Description of the task. Comb the records below for the string "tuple" and copy each line where it turns up.

Data for this task.

· · ·

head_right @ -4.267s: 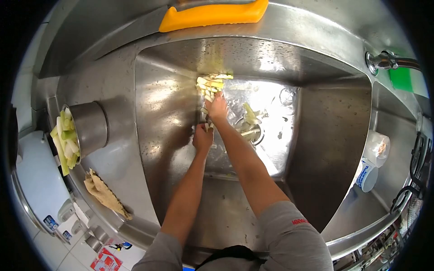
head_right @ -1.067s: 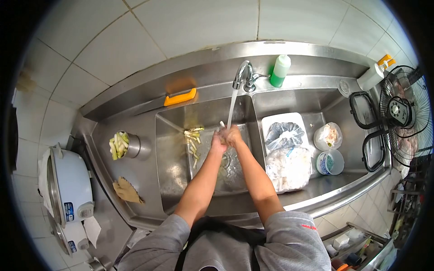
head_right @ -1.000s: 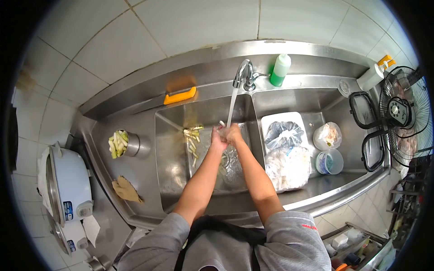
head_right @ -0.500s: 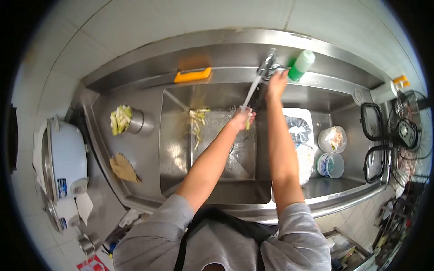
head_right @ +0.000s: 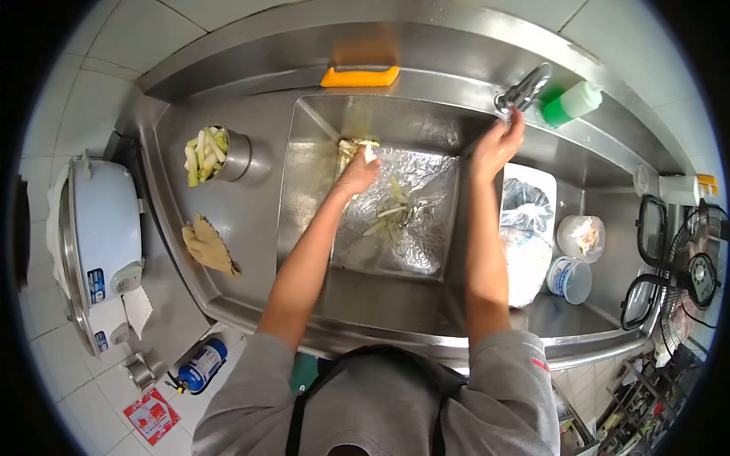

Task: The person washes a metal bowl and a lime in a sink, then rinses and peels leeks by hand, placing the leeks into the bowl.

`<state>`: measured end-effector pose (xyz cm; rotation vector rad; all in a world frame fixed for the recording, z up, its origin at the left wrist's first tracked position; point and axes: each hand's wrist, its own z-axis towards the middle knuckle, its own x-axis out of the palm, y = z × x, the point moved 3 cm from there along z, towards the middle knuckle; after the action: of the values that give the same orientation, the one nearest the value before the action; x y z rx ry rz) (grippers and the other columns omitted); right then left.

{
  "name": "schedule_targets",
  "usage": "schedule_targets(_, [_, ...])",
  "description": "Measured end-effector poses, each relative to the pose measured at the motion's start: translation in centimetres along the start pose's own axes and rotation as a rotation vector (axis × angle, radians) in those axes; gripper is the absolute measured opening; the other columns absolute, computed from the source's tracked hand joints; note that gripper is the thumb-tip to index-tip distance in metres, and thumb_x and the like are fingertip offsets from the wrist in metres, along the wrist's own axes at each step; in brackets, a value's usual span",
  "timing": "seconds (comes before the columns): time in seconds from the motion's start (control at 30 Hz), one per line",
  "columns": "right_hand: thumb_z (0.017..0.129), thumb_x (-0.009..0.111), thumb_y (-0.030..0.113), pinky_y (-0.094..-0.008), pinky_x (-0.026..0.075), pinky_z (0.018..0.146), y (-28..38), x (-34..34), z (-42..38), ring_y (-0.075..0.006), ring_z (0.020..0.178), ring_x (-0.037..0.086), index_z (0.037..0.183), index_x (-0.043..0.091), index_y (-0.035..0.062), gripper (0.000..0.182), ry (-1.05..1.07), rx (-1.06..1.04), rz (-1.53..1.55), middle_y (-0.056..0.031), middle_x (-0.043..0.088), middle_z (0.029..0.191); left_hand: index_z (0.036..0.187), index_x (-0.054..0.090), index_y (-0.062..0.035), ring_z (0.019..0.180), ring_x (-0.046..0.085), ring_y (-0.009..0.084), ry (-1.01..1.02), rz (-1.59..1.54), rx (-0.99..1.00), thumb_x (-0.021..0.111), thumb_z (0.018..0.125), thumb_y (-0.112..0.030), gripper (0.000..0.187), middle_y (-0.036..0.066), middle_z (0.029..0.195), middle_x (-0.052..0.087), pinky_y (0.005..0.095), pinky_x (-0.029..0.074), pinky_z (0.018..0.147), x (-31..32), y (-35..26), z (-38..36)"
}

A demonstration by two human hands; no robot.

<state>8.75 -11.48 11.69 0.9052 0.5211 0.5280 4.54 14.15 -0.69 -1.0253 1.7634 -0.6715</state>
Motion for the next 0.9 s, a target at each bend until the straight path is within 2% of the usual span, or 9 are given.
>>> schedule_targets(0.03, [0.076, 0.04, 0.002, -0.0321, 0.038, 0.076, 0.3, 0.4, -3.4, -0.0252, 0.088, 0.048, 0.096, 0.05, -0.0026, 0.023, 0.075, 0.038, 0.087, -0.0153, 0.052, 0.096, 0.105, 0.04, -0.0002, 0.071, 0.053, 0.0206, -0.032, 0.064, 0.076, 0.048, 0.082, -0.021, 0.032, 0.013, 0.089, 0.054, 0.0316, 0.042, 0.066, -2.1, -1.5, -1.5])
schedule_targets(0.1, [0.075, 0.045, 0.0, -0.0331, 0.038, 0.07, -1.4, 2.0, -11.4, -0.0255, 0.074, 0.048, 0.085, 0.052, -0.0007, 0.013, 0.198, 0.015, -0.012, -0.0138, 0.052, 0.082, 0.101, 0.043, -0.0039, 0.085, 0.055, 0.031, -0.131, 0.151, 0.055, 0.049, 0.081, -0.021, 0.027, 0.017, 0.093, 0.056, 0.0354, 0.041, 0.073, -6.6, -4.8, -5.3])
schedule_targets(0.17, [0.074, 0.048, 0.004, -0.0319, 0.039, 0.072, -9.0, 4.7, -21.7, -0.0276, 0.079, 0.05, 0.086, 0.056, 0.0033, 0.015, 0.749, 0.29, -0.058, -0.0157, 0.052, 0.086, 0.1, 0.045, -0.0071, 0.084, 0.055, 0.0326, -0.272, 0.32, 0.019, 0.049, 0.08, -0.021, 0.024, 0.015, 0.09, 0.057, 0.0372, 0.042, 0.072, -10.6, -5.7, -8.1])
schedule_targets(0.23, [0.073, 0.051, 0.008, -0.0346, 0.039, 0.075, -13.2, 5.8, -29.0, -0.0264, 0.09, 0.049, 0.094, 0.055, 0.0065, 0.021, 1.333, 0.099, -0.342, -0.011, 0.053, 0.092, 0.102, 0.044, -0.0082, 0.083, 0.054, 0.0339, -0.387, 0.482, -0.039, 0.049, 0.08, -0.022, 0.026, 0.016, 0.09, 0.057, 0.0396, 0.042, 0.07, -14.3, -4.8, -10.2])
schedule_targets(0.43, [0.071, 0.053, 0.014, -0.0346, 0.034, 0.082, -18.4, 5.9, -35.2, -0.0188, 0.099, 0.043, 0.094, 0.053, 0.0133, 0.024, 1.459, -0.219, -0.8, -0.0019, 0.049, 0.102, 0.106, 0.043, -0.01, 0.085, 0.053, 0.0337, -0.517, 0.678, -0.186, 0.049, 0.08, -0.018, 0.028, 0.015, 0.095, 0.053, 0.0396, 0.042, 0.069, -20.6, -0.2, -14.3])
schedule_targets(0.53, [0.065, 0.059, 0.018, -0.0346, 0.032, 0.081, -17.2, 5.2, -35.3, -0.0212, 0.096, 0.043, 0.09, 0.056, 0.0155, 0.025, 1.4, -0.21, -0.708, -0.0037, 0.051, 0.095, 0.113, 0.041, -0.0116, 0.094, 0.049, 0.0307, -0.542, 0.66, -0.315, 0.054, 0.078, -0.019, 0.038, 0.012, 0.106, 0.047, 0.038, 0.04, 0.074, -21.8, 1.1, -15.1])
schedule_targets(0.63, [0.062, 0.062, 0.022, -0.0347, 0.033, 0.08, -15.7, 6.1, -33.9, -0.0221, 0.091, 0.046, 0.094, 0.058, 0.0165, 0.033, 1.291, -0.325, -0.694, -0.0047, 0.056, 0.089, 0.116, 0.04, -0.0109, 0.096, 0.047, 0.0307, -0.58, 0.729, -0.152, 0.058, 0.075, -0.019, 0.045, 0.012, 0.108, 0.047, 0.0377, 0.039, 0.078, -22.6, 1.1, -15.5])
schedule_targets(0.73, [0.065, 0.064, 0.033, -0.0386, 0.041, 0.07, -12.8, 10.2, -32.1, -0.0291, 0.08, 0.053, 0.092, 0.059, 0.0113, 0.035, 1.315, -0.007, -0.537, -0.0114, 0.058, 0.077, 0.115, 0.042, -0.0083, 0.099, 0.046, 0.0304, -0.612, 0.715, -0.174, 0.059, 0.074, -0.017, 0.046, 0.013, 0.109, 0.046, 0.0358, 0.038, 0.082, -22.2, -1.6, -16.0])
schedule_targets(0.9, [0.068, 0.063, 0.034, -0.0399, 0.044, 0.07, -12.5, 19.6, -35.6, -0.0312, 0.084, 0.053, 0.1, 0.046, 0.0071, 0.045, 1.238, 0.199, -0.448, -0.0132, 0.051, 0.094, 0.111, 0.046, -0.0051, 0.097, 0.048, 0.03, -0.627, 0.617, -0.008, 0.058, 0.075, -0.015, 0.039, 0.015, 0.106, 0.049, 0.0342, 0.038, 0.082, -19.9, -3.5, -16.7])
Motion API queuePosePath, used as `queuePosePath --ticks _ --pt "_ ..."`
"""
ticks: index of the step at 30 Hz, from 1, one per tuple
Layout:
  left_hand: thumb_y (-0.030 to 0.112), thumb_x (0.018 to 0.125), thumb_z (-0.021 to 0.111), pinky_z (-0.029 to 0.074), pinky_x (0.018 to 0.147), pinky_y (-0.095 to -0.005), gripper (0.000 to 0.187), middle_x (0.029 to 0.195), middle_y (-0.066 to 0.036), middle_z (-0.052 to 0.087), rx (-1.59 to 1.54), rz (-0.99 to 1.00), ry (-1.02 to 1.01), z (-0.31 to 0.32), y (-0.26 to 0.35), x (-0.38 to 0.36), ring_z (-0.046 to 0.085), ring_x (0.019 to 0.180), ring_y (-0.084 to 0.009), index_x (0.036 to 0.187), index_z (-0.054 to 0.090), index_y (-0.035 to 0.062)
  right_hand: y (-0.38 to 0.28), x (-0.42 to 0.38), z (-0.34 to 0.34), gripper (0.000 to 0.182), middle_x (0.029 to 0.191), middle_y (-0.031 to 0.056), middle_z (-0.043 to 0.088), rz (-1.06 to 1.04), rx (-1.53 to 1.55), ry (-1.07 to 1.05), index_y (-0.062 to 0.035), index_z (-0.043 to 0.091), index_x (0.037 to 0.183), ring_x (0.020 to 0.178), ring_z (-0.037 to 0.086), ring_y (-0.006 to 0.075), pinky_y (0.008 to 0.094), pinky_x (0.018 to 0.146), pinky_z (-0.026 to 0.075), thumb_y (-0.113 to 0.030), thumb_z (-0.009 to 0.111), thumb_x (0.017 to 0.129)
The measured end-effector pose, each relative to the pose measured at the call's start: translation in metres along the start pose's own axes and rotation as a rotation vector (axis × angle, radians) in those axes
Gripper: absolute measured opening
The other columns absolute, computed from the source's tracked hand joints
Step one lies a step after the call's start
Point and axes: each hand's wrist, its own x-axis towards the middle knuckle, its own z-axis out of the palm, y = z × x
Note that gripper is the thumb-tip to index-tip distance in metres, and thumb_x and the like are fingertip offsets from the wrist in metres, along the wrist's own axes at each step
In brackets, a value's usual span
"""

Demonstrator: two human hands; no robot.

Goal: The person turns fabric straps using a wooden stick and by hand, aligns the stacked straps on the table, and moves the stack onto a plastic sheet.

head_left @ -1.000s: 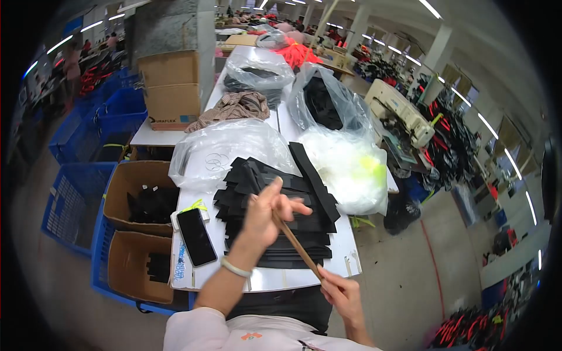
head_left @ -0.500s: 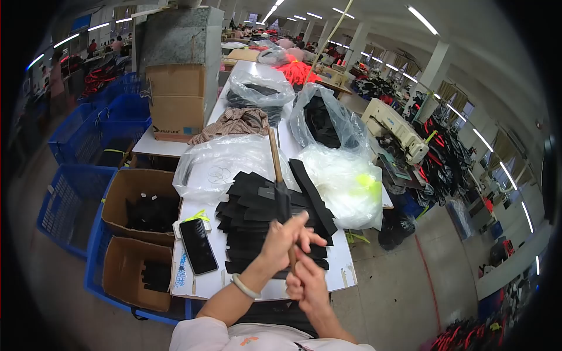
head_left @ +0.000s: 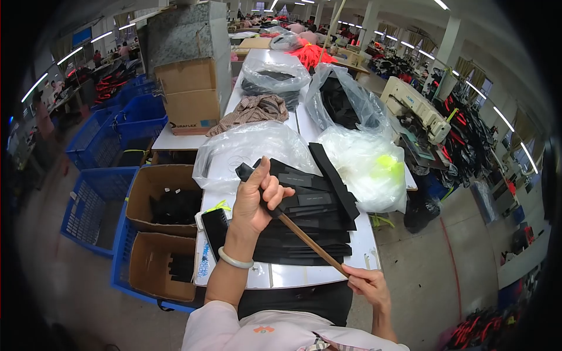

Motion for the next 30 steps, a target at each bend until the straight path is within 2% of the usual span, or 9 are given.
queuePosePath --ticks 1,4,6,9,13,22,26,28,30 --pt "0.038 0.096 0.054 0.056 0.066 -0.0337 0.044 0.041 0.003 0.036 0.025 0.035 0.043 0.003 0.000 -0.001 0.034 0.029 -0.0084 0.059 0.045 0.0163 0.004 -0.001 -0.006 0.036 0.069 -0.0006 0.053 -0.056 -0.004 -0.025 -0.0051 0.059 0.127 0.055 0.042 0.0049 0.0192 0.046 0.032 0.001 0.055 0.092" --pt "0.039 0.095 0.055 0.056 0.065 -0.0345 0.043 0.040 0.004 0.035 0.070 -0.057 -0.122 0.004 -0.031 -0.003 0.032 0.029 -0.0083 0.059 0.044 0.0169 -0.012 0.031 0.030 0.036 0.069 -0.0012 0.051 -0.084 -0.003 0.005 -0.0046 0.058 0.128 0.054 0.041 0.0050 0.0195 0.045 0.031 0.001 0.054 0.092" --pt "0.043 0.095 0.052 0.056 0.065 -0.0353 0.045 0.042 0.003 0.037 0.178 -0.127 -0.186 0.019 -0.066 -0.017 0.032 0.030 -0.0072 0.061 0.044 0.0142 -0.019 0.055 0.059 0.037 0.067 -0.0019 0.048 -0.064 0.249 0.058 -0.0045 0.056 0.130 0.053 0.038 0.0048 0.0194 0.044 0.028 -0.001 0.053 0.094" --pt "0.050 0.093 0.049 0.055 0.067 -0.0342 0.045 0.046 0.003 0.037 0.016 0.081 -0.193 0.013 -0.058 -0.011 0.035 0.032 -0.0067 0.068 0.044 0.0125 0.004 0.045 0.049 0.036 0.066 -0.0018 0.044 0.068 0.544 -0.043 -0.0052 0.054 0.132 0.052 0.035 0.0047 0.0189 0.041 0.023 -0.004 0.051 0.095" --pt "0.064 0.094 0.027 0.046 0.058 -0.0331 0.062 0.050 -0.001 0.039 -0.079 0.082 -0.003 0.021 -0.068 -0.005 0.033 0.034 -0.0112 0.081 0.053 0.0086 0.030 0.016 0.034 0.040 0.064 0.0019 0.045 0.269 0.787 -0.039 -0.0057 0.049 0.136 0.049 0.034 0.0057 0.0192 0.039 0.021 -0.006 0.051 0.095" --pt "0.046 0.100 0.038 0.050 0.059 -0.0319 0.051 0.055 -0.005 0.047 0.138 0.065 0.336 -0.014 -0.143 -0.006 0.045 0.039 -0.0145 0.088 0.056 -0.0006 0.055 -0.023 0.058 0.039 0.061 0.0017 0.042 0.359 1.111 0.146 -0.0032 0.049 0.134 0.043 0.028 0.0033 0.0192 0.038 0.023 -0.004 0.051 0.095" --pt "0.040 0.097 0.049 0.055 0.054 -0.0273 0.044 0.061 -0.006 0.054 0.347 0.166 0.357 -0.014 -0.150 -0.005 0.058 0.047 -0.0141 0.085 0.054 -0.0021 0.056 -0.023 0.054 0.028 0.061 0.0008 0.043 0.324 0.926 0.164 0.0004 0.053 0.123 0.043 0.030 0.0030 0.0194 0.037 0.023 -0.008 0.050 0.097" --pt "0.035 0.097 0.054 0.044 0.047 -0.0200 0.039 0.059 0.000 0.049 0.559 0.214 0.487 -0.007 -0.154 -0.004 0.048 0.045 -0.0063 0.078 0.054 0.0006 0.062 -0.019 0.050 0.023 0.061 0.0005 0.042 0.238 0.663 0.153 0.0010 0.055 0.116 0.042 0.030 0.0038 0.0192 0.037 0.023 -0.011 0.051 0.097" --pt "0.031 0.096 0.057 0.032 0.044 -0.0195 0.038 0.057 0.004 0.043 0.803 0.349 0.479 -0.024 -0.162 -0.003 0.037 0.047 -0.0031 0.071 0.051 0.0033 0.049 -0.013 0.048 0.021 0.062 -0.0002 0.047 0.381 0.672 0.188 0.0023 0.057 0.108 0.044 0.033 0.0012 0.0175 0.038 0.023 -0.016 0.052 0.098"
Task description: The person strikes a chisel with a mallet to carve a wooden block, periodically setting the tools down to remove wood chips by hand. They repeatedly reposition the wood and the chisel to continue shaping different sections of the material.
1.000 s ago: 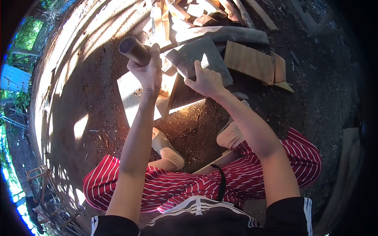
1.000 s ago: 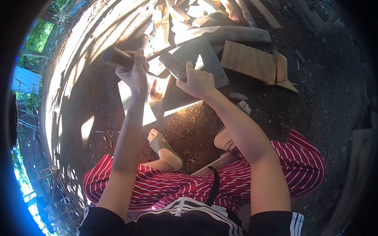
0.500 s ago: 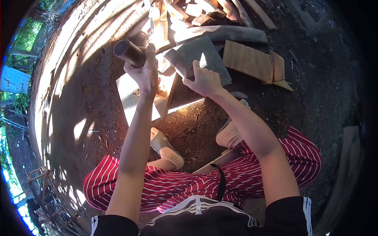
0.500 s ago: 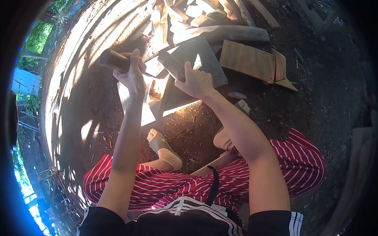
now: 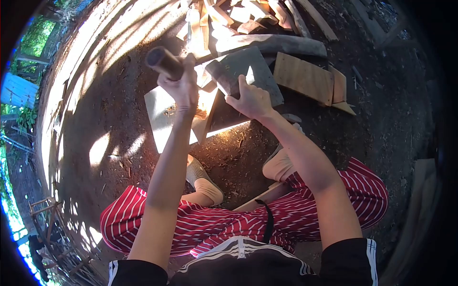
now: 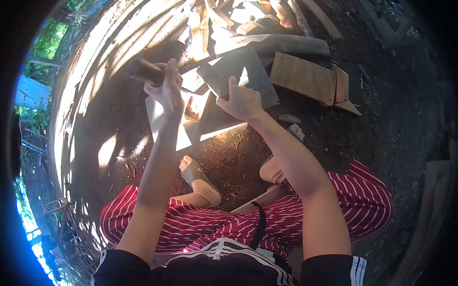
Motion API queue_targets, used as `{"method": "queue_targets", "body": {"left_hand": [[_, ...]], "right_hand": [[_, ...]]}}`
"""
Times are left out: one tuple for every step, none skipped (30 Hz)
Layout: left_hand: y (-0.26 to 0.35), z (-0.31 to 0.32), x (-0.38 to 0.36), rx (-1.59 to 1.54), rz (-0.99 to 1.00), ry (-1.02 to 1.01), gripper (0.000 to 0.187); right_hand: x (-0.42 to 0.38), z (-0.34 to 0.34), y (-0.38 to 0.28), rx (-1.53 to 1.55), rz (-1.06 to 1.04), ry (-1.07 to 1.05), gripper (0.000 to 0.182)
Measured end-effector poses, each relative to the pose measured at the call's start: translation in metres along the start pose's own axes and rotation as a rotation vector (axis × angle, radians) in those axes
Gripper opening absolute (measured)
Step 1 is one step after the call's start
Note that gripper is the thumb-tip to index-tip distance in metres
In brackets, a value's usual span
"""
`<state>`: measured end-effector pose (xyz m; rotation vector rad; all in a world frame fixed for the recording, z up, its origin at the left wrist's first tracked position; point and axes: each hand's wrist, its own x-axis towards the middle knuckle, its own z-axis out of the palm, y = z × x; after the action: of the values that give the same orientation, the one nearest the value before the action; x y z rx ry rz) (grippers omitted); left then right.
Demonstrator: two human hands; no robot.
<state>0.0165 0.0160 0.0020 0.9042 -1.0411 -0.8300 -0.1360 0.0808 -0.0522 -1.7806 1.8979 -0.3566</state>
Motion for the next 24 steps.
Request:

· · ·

Completed task.
ticks: index of the step at 30 Hz, from 1, one per tuple
Times are left out: one tuple for every step, none skipped (30 Hz)

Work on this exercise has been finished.